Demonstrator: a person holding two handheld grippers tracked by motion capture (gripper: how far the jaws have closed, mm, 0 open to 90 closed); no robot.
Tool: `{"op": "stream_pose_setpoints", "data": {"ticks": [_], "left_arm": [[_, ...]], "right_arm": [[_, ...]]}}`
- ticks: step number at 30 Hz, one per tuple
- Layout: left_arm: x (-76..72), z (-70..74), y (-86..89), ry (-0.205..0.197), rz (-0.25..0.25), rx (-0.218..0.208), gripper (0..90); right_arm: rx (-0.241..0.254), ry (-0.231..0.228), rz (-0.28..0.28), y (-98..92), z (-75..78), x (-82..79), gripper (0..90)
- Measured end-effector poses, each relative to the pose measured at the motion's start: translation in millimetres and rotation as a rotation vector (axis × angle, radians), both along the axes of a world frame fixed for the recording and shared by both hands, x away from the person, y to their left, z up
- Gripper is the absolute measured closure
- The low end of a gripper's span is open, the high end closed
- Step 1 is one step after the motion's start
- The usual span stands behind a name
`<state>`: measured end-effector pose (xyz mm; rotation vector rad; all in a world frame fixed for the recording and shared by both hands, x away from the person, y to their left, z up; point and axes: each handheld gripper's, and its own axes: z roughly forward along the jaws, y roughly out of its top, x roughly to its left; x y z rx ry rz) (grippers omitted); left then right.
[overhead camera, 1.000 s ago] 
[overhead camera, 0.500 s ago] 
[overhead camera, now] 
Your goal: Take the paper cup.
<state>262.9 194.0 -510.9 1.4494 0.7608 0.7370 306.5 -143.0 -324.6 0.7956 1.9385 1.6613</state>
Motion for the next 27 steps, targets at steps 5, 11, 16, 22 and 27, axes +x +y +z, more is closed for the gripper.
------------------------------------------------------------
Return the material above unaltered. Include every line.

Demonstrator: a person holding two handheld grippers tracked by motion capture (gripper: how far the jaws have closed, mm, 0 open to 90 closed); no robot.
Tool: `{"op": "stream_pose_setpoints", "data": {"ticks": [_], "left_arm": [[_, ...]], "right_arm": [[_, ...]]}}`
- ticks: step number at 30 Hz, one per tuple
- Layout: left_arm: x (-76..72), z (-70..74), y (-86..89), ry (-0.205..0.197), rz (-0.25..0.25), rx (-0.218..0.208), gripper (0..90); right_arm: rx (-0.241..0.254), ry (-0.231..0.228), rz (-0.28..0.28), y (-98..92), z (-75..78), x (-82..79), gripper (0..90)
- Measured end-effector poses, each relative to the pose measured at the motion's start: translation in millimetres and rotation as a rotation vector (axis × angle, radians), both along the axes of a world frame fixed for the recording and shared by both hands, x away from the person, y to their left, z up
- Gripper is the absolute measured closure
- The low end of a gripper's span is open, the high end closed
- Step 1 is one step after the motion's start
- The usual span stands behind a name
`<state>`: measured end-effector pose (xyz mm; rotation vector rad; all in a world frame fixed for the recording and shared by both hands, x away from the person, y to their left, z up; point and axes: each handheld gripper's, and its own axes: z roughly forward along the jaws, y roughly out of its top, x roughly to its left; x y z rx ry rz) (grippers omitted); left then right.
[overhead camera, 1.000 s ago] 
[overhead camera, 0.500 s ago] 
[overhead camera, now] 
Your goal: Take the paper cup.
<state>262.9 194.0 -510.9 1.4494 0.7608 0.7370 306.5 -143.0 -324.6 0.7956 1.9385 1.6613</state>
Motion for the next 27 steps, targets at steps 5, 11, 16, 22 and 27, axes +x +y +z, more is closed for the gripper.

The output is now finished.